Vía Augusta
Alberto Grimaldi
La conversión de Pedro
Granada, la Granada que soñé en estos artículos, es más que una ciudad; es un sentimiento, un eco en el alma: es la luz de un atardecer sobre la Alhambra, el aroma de las teterías en el Albaicín; es el rumor del Darro, un espumoso en la Carrera de la Virgen, un baile en el paseo del Salón, una tortilla Sacromonte o una olla de San Antón. La Granada de Lorca, de Falla, de la Canastera, de Miguel Ríos, de Carlos Cano, de Mariana Pineda, de Ayala, de Alonso Cano, de Recuerda, de Ganivet, de Tico Medina, de Morente, de Habichuela. La Granada de Recogidas, Bibrambla, Plaza del Carmen, Realejo, Beiro, Camino de Ronda, la zona Norte, Zaidín, Chana… todo conforma la nostalgia de lo que fue y la promesa de lo que será. Miro la Granada del futuro, sus avenidas, sus edificios que se alzan al cielo, y sé que, aunque cambie de rostro y fisonomía, su esencia y su alma seguirá latiendo en cada rincón, en cada corazón de quien la habite.
Esa es la Granada que soñé, a medio camino entre el niño pequeño y el hombre adulto que aún hoy me niego a reconocer. La Granada que he sentido a través de mi vida, no es una ciudad inmutable, sino un ser vivo que respira, que crece, que se transforma con cada uno de nosotros. Sus calles son venas por donde corre sangre, sus plazas pulmones que respiran recuerdos. Desde la carretera de la Sierra donde nací, hasta la Huerta de San Vicente donde jugué, pasando por las rutas del colegio, las tardes de cine en El Madrigal, el abrazo de la Vega y la majestuosidad eterna de la Alhambra, Granada ha sido mi maestra, mi compañera, mi hogar.
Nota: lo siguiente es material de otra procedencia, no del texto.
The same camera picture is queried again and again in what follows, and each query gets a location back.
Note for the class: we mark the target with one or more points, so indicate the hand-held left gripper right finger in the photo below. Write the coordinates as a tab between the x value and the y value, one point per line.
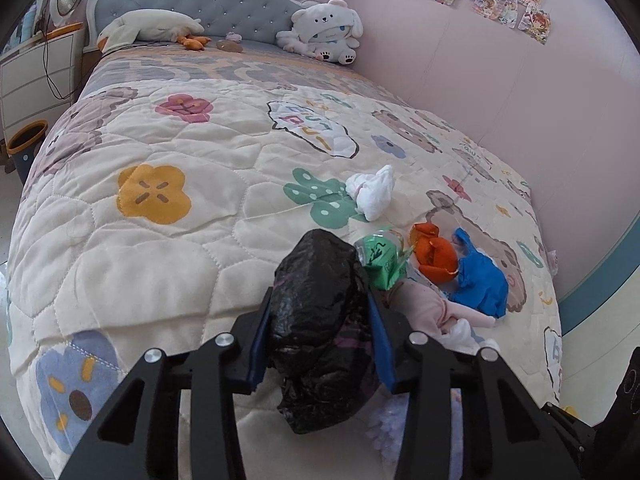
382	345

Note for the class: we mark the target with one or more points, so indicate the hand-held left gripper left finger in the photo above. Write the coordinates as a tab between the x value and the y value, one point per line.
260	345

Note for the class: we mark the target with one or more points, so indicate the pink cloth bundle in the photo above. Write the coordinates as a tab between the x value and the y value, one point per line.
425	310

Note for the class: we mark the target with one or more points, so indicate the black plastic bag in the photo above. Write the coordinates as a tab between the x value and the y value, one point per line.
320	300

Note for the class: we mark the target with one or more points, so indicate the green plastic wrapper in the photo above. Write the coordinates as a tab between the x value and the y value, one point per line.
380	260

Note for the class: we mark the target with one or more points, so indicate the blue cloth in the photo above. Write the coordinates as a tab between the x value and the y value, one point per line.
480	280

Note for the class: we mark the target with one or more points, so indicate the white crumpled cloth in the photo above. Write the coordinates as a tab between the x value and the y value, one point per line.
465	337

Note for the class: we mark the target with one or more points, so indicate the orange peel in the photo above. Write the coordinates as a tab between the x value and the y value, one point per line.
435	257

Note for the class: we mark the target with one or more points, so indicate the printed quilted blanket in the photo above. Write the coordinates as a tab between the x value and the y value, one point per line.
200	260

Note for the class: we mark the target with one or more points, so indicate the white rolled sock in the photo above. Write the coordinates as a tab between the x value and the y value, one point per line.
372	192

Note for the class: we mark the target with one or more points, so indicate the small brown plush toy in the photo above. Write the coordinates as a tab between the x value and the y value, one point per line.
230	45

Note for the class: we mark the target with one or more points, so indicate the dark bin with orange rim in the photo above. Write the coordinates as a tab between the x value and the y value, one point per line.
25	152

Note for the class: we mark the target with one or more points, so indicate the white plush dog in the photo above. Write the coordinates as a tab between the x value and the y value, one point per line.
322	30

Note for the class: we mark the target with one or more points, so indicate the white goose plush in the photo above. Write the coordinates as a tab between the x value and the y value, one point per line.
150	25

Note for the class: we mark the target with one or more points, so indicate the white dresser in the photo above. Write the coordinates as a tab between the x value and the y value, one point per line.
35	80

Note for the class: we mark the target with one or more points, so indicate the grey tufted bed headboard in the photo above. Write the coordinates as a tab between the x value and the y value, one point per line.
200	0
A mí sólo me resta ser un mínimo fragmento de esa ciudad, un eco de sus campanas, un reflejo de su luz, un narrador de sus aguas silenciosas. Mis pasos habrán borrado los de quienes me precedieron, pero mis recuerdos se aferran a cada esquina, a cada olor, a cada sonido. Y aunque el tiempo pase, y aunque Granada siga evolucionando, la que llevo dentro, la que me ha moldeado, seguirá viva, latiendo con el ritmo de mi corazón. Porque mi vida es, y siempre será, un poema escrito en los versos infinitos de Granada. Y yo, Pablo, Juan Pablo cuando mi madre me regañaba, seré parte de ella, un hilo más en su tapiz inagotable de historias.
Y cuando pase el tiempo, cuando llegue el momento de mecer y acurrucar los recuerdos que vivimos y atamos a nuestra existencia, tampoco sabré si lo que escribi fue realidad. Os juro que bonito ha sido, y, verdad o sueño, lo llevaré conmigo.